* **Exercise requirements**
Output the data that follows exactly, line for line.

* **Data block**
- - - - -

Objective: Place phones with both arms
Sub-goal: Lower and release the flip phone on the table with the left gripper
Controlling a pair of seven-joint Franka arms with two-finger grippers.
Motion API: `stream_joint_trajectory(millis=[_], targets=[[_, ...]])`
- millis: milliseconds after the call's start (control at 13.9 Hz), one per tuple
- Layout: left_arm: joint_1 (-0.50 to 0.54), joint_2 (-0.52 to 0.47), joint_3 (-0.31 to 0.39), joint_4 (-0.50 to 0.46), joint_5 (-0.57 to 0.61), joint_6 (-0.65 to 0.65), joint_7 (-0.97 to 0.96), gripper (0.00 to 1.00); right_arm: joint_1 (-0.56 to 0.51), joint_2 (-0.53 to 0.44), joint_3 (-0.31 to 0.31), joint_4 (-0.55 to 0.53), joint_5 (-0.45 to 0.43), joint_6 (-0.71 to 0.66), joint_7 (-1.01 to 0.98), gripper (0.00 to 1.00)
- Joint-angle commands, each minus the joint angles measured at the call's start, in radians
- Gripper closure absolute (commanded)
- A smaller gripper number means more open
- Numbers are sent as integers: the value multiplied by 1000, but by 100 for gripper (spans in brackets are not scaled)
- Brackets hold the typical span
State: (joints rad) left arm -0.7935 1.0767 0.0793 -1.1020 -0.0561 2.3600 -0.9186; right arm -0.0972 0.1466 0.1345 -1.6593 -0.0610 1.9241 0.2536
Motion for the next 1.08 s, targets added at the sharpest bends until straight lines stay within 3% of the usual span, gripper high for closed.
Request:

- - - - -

* **Your solution**
Objective: Place phones with both arms
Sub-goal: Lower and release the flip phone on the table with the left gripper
Controlling a pair of seven-joint Franka arms with two-finger grippers.
Motion API: `stream_joint_trajectory(millis=[_], targets=[[_, ...]])`
- millis: milliseconds after the call's start (control at 13.9 Hz), one per tuple
- Layout: left_arm: joint_1 (-0.50 to 0.54), joint_2 (-0.52 to 0.47), joint_3 (-0.31 to 0.39), joint_4 (-0.50 to 0.46), joint_5 (-0.57 to 0.61), joint_6 (-0.65 to 0.65), joint_7 (-0.97 to 0.96), gripper (0.00 to 1.00); right_arm: joint_1 (-0.56 to 0.51), joint_2 (-0.53 to 0.44), joint_3 (-0.31 to 0.31), joint_4 (-0.55 to 0.53), joint_5 (-0.45 to 0.43), joint_6 (-0.71 to 0.66), joint_7 (-1.01 to 0.98), gripper (0.00 to 1.00)
- Joint-angle commands, each minus the joint angles measured at the call's start, in radians
- Gripper closure absolute (commanded)
- A smaller gripper number means more open
- Numbers are sent as integers: the value multiplied by 1000, but by 100 for gripper (spans in brackets are not scaled)
- Brackets hold the typical span
State: (joints rad) left arm -0.7935 1.0767 0.0793 -1.1020 -0.0561 2.3600 -0.9186; right arm -0.0972 0.1466 0.1345 -1.6593 -0.0610 1.9241 0.2536
Motion for the next 1.08 s, targets added at the sharpest bends until straight lines stay within 3% of the usual span, gripper high for closed.
Request:

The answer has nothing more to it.